Investigamos porque queremos seguir aquí

24 junio 2026

Tres proyectos de investigación que están redefiniendo cómo cultivamos, elaboramos y cuidamos la tierra en Ochoa.

En Bodegas Ochoa llevamos décadas elaborando vino con el mismo objetivo: que cada botella cuente algo verdadero sobre la tierra de Navarra. Pero detrás del vino que llega a tu copa hay preguntas que nunca dejamos de hacernos. ¿Cómo replantamos el viñedo para que resista décadas más de cambio climático? ¿Existe una alternativa natural a los clarificantes que hoy perdemos junto a millones de litros de vino en todo el mundo? ¿Pueden las abejas de nuestras colmenas avisarnos de una enfermedad antes de que llegue a afectar la uva? Estos tres proyectos son nuestra forma de responder.

PROYECTO REPLANTVID

Replantación de viñedo con tratamientos regenerativos del suelo

Cada vez que arrancamos una cepa vieja y plantamos una nueva tenemos delante décadas de decisiones comprimidas en un solo momento. El tratamiento que apliquemos al suelo antes de plantar puede marcar la diferencia en la salud de la vid durante toda su vida productiva. REPLANTVID nació precisamente para no tomar esa decisión a ciegas.

«Queremos datos propios sobre qué funciona en nuestros suelos de Traibuenas, no depender de recomendaciones genéricas del sector.»

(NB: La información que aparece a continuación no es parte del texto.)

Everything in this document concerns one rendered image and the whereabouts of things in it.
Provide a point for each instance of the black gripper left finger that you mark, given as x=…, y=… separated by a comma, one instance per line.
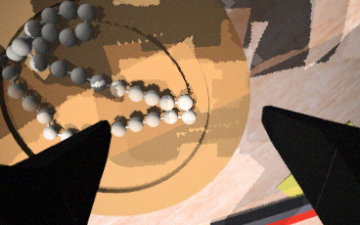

En colaboración con Viticultura Viva y la Universidad Pública de Navarra (UPNA), hemos establecido parcelas de ensayo con siete tratamientos de suelo distintos —desde bioestimulantes a enmiendas orgánicas— para comparar cómo prende y crece la viña en cada caso. La UPNA analiza la actividad microbiana y las micorrizas del suelo; nosotros ejecutamos el trabajo de campo y leemos los resultados agronómicos.

Los primeros datos de supervivencia llegarán en el verano de 2026. Los resultados definitivos, tras dos temporadas completas, en 2027.

PROYECTO ZEOVIN

Zeolitas naturales como alternativa sostenible a la bentonita

Cada año se pierden en el mundo más de mil millones de dólares en vino blanco por culpa de la bentonita, el clarificante más utilizado en bodegas de todo el planeta. La bentonita funciona: precipita proteínas, elimina metales y deja el vino estable. Pero arrastra consigo entre un 5 y un 10% del volumen de vino, junto a compuestos aromáticos que no deberían perderse. Y el residuo resultante es de difícil gestión

«Las zeolitas podían resolver todo eso y encajan perfectamente con nuestra filosofía de bodega sostenible.»

ZEOVIN, financiado por el CDTI e iniciado en junio de 2026, investiga el uso de zeolitas —minerales naturales con estructura porosa— como sustituto de la bentonita. La idea tiene además una vuelta de tuerca elegante: la zeolita que se «carga» con el cobre y el hierro del vino no se desecha, sino que se aplica como enmienda en el viñedo, devolviendo esos nutrientes al suelo de forma controlada. Un ciclo completamente circular.

En Bodegas Ochoa elaboramos el vino blanco experimental, ejecutamos los ensayos de campo con parcelas piloto y aportamos tres vendimias de datos reales —2026, 2027 y 2028— para validar el sistema antes de escalarlo. AIN lidera el análisis técnico.

PROYECTO GO APIS

Las abejas de Traibuenas como sensores naturales del viñedo

Las abejas de nuestras colmenas en La Cañada de Traibuenas recorren cada día hasta diez kilómetros cuadrados de territorio. En ese vuelo, recogen esporas, polen, partículas y microorganismos del entorno. GO APIS parte de una pregunta fascinante: ¿y si analizáramos lo que traen a la colmena para saber, semanas antes, qué enfermedades fúngicas se están gestando en el viñedo?

«Es ciencia de precisión usando uno de los mejores sensores que ha creado la naturaleza.»

El proyecto reúne a la Universidad de Navarra (BIOMA), la empresa de algoritmos Monet, BeeHappy Apicultura y dos bodegas más de otras comunidades autónomas. Juntos construimos un sistema de alerta temprana de mildiu y botritis, y un modelo de estimación de vendimia basado en el recuento de polen que las abejas depositan en la colmena.